Saru M. Matambanadzo, Ph.D., joined the faculty of Tulane University School of Law in 2010. As the Moise S. Steeg, Jr. Associate Professor of Law, Dr. Matambanadzo incorporates her diverse interdisciplinary research interests through law, policy, philosophy, vulnerability theory, and women’s studies, examining questions concerning the ways law and policies facilitate belonging and inclusion or lead to exclusion and marginalization. Dr. Matambanadzo’ s research also spans topics such as feminist legal theory, employment discrimination, animal rights, and food justice. Her publications include writing on legal pedagogy and critical theory, legal sex and trans* identity, legal personhood in historical and contemporary contexts, and pregnancy discrimination against new mothers.

As a Social Entrepreneurship Professor, Dr. Matambanadzo will apply design thinking methodology to her work to address the challenges mothers in the Gulf South Region face with employment discrimination, maternal health, and resource accessibility. Furthermore, she will use design thinking principles to examine the complex problems related to food justice in the region, particularly in rural Mississippi. For this initiative, Dr. Matambanadzo and her husband David Noble have purchased a 32-acre farm in Foxworth, MS as a laboratory for grounding research in law and policy around food related issues. They intend to grow lavender and seasonal vegetables for market and to participate in the local agricultural community to understand and innovate food justice. While at Taylor, Matambanadzo plans to increase integration and synergies between the Law School and the Taylor Center by teaching topics such as employment discrimination and social innovation.

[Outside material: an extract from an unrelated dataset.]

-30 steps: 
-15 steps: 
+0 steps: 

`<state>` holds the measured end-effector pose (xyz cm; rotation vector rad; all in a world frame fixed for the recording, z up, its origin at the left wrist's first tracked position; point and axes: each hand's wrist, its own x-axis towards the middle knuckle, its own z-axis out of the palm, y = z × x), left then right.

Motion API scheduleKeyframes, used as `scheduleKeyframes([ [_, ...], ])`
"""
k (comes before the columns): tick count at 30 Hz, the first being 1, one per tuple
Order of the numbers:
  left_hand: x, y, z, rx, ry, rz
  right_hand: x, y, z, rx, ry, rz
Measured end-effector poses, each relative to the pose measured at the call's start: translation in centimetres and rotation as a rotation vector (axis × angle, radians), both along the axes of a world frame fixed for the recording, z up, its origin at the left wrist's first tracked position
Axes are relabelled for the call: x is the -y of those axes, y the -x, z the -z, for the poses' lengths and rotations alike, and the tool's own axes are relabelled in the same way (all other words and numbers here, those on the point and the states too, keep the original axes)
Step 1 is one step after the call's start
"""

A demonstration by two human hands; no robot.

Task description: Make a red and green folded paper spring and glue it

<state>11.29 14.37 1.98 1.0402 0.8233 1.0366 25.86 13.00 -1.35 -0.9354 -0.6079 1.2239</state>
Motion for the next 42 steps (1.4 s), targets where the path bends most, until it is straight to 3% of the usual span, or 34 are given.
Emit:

In addition to her research efforts at the Law School, Dr. Matambanadzo collaborates with Newcomb College Research Center on Women to produce a semi-annual report on gender parity for women in executive positions and board positions for publicly traded companies in Mississippi and Louisiana. Matambanadzo is also a member of the boards of LatCrit and ClassCrits, organizations in legal scholarship that focus on critical perspectives that employ intersectional methodologies in scholarship, teaching, and praxis to promote through the stories, the lives and insights of marginalized persons.

Dr. Matambanadzo received her Ph.D. in Women’s Studies from University of California – Los Angeles, where she received numerous competitive grants including the UC President’s Dissertation Fellowship, the Ford Foundation Dissertation Fellowship, the Twin Pines Award, and the Eugene Cota-Robles Fellowship to support her research. Matambanadzo received her Juris Doctor degree from Harvard Law School and a B.A. from the University of Pittsburgh summa cum laude in English Literature and Philosophy. She received the Helen Faison Scholarship for her undergraduate studies and a K. Leroy Irvis Fellowship for her post-baccalaureate studies in philosophy.